• [The task]
Copy every entry exactly.

• [Stored items]

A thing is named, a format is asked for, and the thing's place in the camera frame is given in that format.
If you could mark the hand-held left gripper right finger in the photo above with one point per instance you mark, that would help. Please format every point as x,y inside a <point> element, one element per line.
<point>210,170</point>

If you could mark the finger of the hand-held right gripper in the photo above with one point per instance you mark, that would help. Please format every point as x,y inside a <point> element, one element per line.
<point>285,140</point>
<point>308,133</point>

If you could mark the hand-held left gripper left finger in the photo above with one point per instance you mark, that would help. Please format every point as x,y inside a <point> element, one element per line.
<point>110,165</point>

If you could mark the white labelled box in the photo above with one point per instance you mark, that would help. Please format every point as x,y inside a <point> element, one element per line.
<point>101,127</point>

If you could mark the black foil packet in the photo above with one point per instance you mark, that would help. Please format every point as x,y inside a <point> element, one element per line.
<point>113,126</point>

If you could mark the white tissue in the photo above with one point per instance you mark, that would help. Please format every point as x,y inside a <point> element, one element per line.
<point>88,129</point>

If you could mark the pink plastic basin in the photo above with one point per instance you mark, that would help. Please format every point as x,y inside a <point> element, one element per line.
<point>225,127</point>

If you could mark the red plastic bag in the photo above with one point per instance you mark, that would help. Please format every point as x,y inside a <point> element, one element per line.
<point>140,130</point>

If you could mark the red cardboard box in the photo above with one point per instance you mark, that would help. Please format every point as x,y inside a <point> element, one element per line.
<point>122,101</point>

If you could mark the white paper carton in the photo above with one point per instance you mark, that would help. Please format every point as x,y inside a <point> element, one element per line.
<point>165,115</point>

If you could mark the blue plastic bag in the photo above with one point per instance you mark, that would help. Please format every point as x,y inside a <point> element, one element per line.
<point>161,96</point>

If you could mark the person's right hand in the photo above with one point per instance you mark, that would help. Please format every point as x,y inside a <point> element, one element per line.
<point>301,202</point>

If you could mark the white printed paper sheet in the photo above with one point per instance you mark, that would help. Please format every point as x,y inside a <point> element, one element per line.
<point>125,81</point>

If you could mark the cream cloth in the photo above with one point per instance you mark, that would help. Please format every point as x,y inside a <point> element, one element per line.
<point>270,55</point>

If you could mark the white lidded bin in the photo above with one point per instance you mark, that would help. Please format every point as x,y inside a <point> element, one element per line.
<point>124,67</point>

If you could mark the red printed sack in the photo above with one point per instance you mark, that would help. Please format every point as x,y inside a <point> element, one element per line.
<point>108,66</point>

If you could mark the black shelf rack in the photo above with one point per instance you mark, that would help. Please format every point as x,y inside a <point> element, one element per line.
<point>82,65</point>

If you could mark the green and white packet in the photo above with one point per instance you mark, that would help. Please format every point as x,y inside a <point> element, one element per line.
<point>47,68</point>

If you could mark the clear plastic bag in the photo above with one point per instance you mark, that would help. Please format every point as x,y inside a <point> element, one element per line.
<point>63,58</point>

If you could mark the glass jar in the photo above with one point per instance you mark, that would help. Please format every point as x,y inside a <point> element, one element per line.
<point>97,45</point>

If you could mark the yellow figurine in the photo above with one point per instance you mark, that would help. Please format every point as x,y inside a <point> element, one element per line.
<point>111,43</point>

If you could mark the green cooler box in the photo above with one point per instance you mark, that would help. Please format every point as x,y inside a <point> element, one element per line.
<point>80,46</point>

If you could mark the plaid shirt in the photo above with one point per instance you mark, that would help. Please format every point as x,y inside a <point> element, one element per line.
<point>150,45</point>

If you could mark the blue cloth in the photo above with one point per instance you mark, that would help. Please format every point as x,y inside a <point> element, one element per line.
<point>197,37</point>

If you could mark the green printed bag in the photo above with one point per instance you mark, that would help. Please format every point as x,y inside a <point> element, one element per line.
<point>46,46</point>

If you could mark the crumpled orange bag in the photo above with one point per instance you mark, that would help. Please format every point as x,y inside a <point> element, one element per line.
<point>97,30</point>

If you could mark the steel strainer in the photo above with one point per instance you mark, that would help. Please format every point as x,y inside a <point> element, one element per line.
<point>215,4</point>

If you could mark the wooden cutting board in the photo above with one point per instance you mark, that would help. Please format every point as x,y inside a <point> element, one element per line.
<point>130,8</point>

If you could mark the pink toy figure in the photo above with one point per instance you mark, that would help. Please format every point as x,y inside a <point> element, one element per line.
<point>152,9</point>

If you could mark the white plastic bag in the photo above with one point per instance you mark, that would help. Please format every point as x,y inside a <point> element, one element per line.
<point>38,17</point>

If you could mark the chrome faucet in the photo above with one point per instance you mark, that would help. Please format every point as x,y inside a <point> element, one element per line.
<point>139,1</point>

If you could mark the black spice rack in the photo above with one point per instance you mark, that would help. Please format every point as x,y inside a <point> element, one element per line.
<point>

• [Response to the exercise]
A thing is named, a format is asked for, and the thing's place in the camera frame is given in that format.
If you could mark the hand-held left gripper right finger in the photo above with one point per instance you mark, that would help. Please format every point as x,y inside a <point> element, one element per line.
<point>210,170</point>

If you could mark the finger of the hand-held right gripper in the photo above with one point per instance you mark, that would help. Please format every point as x,y inside a <point> element, one element per line.
<point>285,140</point>
<point>308,133</point>

If you could mark the hand-held left gripper left finger in the photo above with one point per instance you mark, that would help. Please format every point as x,y inside a <point> element, one element per line.
<point>110,165</point>

If you could mark the white labelled box in the photo above with one point per instance you mark, that would help. Please format every point as x,y inside a <point> element, one element per line.
<point>101,127</point>

If you could mark the black foil packet in the photo above with one point per instance you mark, that would help. Please format every point as x,y inside a <point> element, one element per line.
<point>113,126</point>

If you could mark the white tissue in the photo above with one point per instance you mark, that would help. Please format every point as x,y inside a <point> element, one element per line.
<point>88,129</point>

If you could mark the pink plastic basin in the photo above with one point per instance you mark, that would help. Please format every point as x,y inside a <point> element, one element per line.
<point>225,127</point>

If you could mark the red plastic bag in the photo above with one point per instance you mark, that would help. Please format every point as x,y inside a <point> element, one element per line.
<point>140,130</point>

If you could mark the red cardboard box in the photo above with one point per instance you mark, that would help. Please format every point as x,y inside a <point> element, one element per line.
<point>122,101</point>

If you could mark the white paper carton in the photo above with one point per instance you mark, that would help. Please format every point as x,y inside a <point> element, one element per line.
<point>165,115</point>

If you could mark the blue plastic bag in the photo above with one point per instance you mark, that would help. Please format every point as x,y inside a <point> element, one element per line.
<point>161,96</point>

If you could mark the person's right hand in the photo above with one point per instance you mark, that would help. Please format every point as x,y inside a <point> element, one element per line.
<point>301,202</point>

If you could mark the white printed paper sheet in the photo above with one point per instance you mark, that would help. Please format every point as x,y inside a <point> element, one element per line.
<point>125,81</point>

If you could mark the cream cloth in the photo above with one point per instance you mark, that would help. Please format every point as x,y inside a <point> element, one element per line.
<point>270,55</point>

If you could mark the white lidded bin in the photo above with one point per instance you mark, that would help. Please format every point as x,y inside a <point> element, one element per line.
<point>124,67</point>

If you could mark the red printed sack in the photo above with one point per instance you mark, that would help. Please format every point as x,y inside a <point> element, one element per line.
<point>108,66</point>

If you could mark the black shelf rack in the photo above with one point per instance you mark, that would help. Please format every point as x,y inside a <point> element, one element per line.
<point>82,65</point>

If you could mark the green and white packet in the photo above with one point per instance you mark, that would help. Please format every point as x,y inside a <point> element, one element per line.
<point>47,68</point>

If you could mark the clear plastic bag in the photo above with one point per instance you mark, that would help. Please format every point as x,y inside a <point> element, one element per line.
<point>63,58</point>

If you could mark the glass jar in the photo above with one point per instance you mark, that would help. Please format every point as x,y inside a <point> element, one element per line.
<point>97,45</point>

If you could mark the yellow figurine in the photo above with one point per instance you mark, that would help. Please format every point as x,y inside a <point> element, one element per line.
<point>111,43</point>

If you could mark the green cooler box in the photo above with one point per instance you mark, that would help. Please format every point as x,y inside a <point> element, one element per line.
<point>80,46</point>

If you could mark the plaid shirt in the photo above with one point per instance you mark, that would help. Please format every point as x,y inside a <point> element, one element per line.
<point>150,45</point>

If you could mark the blue cloth in the photo above with one point per instance you mark, that would help. Please format every point as x,y inside a <point> element, one element per line.
<point>197,37</point>

If you could mark the green printed bag in the photo above with one point per instance you mark, that would help. Please format every point as x,y inside a <point> element, one element per line.
<point>46,46</point>

If you could mark the crumpled orange bag in the photo above with one point per instance you mark, that would help. Please format every point as x,y inside a <point> element, one element per line.
<point>97,30</point>

If you could mark the steel strainer in the photo above with one point per instance you mark, that would help. Please format every point as x,y inside a <point> element, one element per line.
<point>215,4</point>

If you could mark the wooden cutting board in the photo above with one point per instance you mark, that would help. Please format every point as x,y inside a <point> element, one element per line.
<point>130,8</point>

If you could mark the pink toy figure in the photo above with one point per instance you mark, that would help. Please format every point as x,y inside a <point> element, one element per line.
<point>152,9</point>

If you could mark the white plastic bag in the photo above with one point per instance you mark, that would help. Please format every point as x,y inside a <point> element, one element per line.
<point>38,17</point>

If you could mark the chrome faucet in the photo above with one point per instance you mark, that would help. Please format every point as x,y inside a <point> element, one element per line.
<point>139,1</point>

If you could mark the black spice rack in the photo above with one point per instance you mark, that would help. Please format every point as x,y inside a <point> element, one element per line.
<point>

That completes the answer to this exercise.